*WHAT THE TASK ASKS*:
Once the data has been read, print it back in full, exactly.

*SOURCE MATERIAL*:
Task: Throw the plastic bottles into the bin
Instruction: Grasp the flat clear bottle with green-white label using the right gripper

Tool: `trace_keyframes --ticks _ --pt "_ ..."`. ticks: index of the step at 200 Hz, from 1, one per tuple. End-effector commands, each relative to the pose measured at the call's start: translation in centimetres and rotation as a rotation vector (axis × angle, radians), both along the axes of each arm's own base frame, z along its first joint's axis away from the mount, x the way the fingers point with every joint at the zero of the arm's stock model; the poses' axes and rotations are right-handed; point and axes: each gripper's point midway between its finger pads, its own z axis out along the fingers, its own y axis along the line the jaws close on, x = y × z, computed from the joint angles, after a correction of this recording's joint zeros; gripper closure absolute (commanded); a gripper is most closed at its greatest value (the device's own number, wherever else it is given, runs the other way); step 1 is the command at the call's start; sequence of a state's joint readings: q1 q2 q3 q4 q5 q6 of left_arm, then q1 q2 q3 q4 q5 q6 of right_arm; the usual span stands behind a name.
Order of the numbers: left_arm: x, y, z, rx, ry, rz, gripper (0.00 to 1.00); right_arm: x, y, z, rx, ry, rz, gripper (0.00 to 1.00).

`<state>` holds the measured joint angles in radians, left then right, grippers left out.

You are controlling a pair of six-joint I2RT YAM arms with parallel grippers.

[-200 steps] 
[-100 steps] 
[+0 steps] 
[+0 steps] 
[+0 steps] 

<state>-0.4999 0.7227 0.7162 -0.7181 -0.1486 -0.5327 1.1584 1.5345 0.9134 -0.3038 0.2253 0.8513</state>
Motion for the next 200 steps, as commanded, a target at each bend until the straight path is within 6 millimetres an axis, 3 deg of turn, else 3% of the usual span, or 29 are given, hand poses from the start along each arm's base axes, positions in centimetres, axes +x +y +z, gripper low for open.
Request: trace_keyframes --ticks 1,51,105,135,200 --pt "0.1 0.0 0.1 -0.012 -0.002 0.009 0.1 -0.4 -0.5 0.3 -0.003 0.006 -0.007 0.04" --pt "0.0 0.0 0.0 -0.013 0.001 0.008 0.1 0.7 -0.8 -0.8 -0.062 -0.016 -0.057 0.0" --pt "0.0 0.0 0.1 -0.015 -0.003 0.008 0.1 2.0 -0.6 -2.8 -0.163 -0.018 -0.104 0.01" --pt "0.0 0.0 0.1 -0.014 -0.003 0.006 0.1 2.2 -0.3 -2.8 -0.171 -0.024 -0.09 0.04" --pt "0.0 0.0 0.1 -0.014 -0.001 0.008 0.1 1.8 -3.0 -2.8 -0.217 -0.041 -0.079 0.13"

*WRITTEN SOLUTION*:
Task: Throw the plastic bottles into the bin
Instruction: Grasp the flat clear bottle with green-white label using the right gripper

Tool: `trace_keyframes --ticks _ --pt "_ ..."`. ticks: index of the step at 200 Hz, from 1, one per tuple. End-effector commands, each relative to the pose measured at the call's start: translation in centimetres and rotation as a rotation vector (axis × angle, radians), both along the axes of each arm's own base frame, z along its first joint's axis away from the mount, x the way the fingers point with every joint at the zero of the arm's stock model; the poses' axes and rotations are right-handed; point and axes: each gripper's point midway between its finger pads, its own z axis out along the fingers, its own y axis along the line the jaws close on, x = y × z, computed from the joint angles, after a correction of this recording's joint zeros; gripper closure absolute (commanded); a gripper is most closed at its greatest value (the device's own number, wherever else it is given, runs the other way); step 1 is the command at the call's start; sequence of a state's joint readings: q1 q2 q3 q4 q5 q6 of left_arm, then q1 q2 q3 q4 q5 q6 of right_arm; the usual span stands behind a name.
Order of the numbers: left_arm: x, y, z, rx, ry, rz, gripper (0.00 to 1.00); right_arm: x, y, z, rx, ry, rz, gripper (0.00 to 1.00).

`<state>` holds the measured joint angles in radians, left then right, grippers left out.

You are controlling a pair of six-joint I2RT YAM arms with parallel grippers.

[-200 steps] 
[-100 steps] 
[+0 steps] 
[+0 steps] 
[+0 steps] 

<state>-0.4999 0.7227 0.7162 -0.7181 -0.1486 -0.5327 1.1584 1.5345 0.9134 -0.3038 0.2253 0.8513</state>
Motion for the next 200 steps, as commanded, a target at each bend until the straight path is within 6 millimetres an axis, 3 deg of turn, else 3% of the usual span, or 29 are given, hand poses from the start along each arm's base axes, positions in centimetres, axes +x +y +z, gripper low for open.
Request: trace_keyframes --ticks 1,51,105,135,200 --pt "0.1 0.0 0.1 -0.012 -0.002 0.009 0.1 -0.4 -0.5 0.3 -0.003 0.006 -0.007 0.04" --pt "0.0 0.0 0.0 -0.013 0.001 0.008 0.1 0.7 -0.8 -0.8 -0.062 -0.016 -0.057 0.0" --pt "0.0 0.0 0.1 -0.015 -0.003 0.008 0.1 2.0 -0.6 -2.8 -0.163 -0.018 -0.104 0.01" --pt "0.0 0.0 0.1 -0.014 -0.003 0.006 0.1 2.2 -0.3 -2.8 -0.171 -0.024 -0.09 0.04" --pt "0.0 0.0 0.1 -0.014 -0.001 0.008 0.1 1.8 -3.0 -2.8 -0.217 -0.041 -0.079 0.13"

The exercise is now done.